**Assignment:**
In the records below, find the line with "blue lego: (+15, -24, -9) cm, 29 cm away" and the line with "mint green earbud". Print both exactly, along with every line between them, and no other line.

(Dataset entries)
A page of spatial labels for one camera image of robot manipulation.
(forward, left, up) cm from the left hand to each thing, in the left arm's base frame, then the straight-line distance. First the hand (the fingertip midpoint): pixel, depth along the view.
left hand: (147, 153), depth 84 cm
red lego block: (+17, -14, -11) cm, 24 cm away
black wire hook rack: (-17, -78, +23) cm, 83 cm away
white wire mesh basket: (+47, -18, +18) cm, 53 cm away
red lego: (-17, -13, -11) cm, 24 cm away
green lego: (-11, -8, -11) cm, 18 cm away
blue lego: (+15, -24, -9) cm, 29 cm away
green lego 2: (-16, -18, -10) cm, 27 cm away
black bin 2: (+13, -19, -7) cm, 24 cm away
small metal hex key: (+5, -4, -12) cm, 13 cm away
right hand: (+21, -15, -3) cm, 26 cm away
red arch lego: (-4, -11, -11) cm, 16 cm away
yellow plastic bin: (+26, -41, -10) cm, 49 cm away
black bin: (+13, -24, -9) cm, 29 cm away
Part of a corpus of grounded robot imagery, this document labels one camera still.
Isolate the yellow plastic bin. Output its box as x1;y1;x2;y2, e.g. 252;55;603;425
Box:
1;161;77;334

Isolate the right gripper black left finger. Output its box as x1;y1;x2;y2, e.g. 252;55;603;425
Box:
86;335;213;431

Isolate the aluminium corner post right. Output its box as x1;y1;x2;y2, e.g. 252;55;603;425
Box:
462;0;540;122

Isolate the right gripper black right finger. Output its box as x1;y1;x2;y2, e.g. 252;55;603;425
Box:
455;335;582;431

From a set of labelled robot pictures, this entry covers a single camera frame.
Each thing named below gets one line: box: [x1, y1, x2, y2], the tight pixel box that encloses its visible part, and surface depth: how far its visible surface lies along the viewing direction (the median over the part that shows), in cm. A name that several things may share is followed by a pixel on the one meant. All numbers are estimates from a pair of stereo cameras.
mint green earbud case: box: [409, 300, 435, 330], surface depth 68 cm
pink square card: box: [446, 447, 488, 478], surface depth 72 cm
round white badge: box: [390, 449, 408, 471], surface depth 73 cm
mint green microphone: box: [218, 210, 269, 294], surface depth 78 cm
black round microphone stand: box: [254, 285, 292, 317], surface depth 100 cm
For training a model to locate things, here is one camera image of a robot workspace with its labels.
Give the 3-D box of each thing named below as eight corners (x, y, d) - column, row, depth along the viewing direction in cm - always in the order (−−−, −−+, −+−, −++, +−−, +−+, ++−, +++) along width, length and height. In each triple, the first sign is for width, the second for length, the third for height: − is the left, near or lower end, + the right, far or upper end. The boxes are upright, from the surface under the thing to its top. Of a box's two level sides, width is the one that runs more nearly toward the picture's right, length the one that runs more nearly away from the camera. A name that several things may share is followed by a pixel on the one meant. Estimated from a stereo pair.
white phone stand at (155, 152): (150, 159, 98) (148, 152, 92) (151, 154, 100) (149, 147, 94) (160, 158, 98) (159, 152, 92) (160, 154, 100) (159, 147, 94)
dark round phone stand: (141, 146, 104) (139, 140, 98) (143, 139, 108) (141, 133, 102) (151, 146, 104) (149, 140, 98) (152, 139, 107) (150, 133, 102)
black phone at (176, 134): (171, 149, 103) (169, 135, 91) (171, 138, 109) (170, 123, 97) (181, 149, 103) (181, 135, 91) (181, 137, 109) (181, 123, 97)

**Result:**
blue lego: (+15, -24, -9) cm, 29 cm away
green lego 2: (-16, -18, -10) cm, 27 cm away
black bin 2: (+13, -19, -7) cm, 24 cm away
small metal hex key: (+5, -4, -12) cm, 13 cm away
right hand: (+21, -15, -3) cm, 26 cm away
red arch lego: (-4, -11, -11) cm, 16 cm away
yellow plastic bin: (+26, -41, -10) cm, 49 cm away
black bin: (+13, -24, -9) cm, 29 cm away
Part of a corpus of grounded robot imagery, this document labels one camera still.
Isolate the yellow plastic bin. Output its box as x1;y1;x2;y2, e.g. 252;55;603;425
Box:
1;161;77;334

Isolate the right gripper black left finger. Output its box as x1;y1;x2;y2, e.g. 252;55;603;425
Box:
86;335;213;431

Isolate the aluminium corner post right. Output its box as x1;y1;x2;y2, e.g. 252;55;603;425
Box:
462;0;540;122

Isolate the right gripper black right finger. Output its box as x1;y1;x2;y2, e.g. 252;55;603;425
Box:
455;335;582;431

From a set of labelled robot pictures, this entry covers a single camera frame.
Each thing named below gets one line: box: [x1, y1, x2, y2], the tight pixel box that encloses its visible part, and surface depth: how far its visible surface lies along the viewing direction (the median over the part that shows), in cm. A name that several things may share is followed by a pixel on the one meant. All numbers are estimates from a pair of stereo cameras.
mint green earbud case: box: [409, 300, 435, 330], surface depth 68 cm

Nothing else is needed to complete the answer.